* Exercise details: Up to and including the line containing "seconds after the", retype each line of the listing below exactly, beginning with the first.

[Start of section]

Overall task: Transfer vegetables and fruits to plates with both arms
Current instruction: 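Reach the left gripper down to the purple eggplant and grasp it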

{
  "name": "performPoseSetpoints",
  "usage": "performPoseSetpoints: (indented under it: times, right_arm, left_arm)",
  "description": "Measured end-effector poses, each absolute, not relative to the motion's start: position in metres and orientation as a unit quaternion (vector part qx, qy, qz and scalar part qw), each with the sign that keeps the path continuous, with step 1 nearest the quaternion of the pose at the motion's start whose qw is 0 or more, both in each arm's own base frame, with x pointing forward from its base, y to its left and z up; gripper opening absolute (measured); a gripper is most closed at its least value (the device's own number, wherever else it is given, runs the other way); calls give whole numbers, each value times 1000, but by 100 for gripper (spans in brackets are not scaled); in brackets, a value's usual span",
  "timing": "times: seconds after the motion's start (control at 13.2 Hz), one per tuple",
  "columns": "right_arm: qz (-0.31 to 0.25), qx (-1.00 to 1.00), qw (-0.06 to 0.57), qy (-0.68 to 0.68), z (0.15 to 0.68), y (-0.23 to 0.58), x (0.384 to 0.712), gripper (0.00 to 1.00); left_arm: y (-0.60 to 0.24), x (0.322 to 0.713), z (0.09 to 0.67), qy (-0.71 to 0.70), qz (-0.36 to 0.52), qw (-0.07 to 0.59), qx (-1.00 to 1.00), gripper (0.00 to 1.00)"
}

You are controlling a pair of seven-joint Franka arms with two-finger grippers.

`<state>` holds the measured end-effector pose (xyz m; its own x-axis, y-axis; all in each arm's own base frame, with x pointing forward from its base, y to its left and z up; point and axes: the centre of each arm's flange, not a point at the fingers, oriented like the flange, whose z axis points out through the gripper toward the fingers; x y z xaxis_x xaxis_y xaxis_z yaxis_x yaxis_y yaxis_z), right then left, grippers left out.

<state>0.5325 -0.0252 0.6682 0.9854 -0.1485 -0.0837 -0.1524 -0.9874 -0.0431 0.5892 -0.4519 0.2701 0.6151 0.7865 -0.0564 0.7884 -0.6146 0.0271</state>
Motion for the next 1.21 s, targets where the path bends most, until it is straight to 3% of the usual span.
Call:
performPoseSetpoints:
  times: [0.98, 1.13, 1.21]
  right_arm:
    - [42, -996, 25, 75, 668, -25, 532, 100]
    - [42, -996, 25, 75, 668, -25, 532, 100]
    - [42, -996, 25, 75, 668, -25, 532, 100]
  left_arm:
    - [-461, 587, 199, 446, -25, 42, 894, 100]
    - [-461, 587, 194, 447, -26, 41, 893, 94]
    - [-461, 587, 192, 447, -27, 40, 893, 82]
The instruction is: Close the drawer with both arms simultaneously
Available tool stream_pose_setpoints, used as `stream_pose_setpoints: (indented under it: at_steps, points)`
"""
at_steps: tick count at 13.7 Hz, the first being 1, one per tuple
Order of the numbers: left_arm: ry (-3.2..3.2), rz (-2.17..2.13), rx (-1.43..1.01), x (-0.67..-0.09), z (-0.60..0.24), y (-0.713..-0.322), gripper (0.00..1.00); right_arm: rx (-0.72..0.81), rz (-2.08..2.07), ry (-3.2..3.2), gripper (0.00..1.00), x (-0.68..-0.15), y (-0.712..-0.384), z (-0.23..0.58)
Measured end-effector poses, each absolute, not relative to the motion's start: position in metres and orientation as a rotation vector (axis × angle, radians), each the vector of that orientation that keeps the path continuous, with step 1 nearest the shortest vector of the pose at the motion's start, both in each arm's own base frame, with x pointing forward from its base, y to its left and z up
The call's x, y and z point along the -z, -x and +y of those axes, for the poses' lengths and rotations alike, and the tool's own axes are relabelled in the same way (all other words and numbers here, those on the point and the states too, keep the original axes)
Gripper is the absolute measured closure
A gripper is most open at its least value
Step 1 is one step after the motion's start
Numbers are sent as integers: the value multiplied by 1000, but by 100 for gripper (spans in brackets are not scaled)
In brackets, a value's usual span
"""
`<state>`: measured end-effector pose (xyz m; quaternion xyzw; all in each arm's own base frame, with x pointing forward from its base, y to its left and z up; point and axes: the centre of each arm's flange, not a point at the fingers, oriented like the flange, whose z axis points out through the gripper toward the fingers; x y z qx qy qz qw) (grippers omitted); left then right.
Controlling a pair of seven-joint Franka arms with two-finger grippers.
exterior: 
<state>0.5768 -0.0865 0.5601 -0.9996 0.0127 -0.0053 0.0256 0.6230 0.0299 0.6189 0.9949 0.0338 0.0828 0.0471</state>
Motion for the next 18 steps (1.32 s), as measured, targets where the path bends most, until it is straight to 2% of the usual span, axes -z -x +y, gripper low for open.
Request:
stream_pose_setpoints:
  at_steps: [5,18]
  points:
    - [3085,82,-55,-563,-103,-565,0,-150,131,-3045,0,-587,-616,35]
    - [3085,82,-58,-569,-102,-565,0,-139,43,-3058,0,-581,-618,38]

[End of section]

* Answer:
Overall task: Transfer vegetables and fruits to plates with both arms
Current instruction: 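Reach the left gripper down to the purple eggplant and grasp it
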
{
  "name": "performPoseSetpoints",
  "usage": "performPoseSetpoints: (indented under it: times, right_arm, left_arm)",
  "description": "Measured end-effector poses, each absolute, not relative to the motion's start: position in metres and orientation as a unit quaternion (vector part qx, qy, qz and scalar part qw), each with the sign that keeps the path continuous, with step 1 nearest the quaternion of the pose at the motion's start whose qw is 0 or more, both in each arm's own base frame, with x pointing forward from its base, y to its left and z up; gripper opening absolute (measured); a gripper is most closed at its least value (the device's own number, wherever else it is given, runs the other way); calls give whole numbers, each value times 1000, but by 100 for gripper (spans in brackets are not scaled); in brackets, a value's usual span",
  "timing": "times: seconds after the motion's start (control at 13.2 Hz), one per tuple",

Nothing else is required to finish the exercise.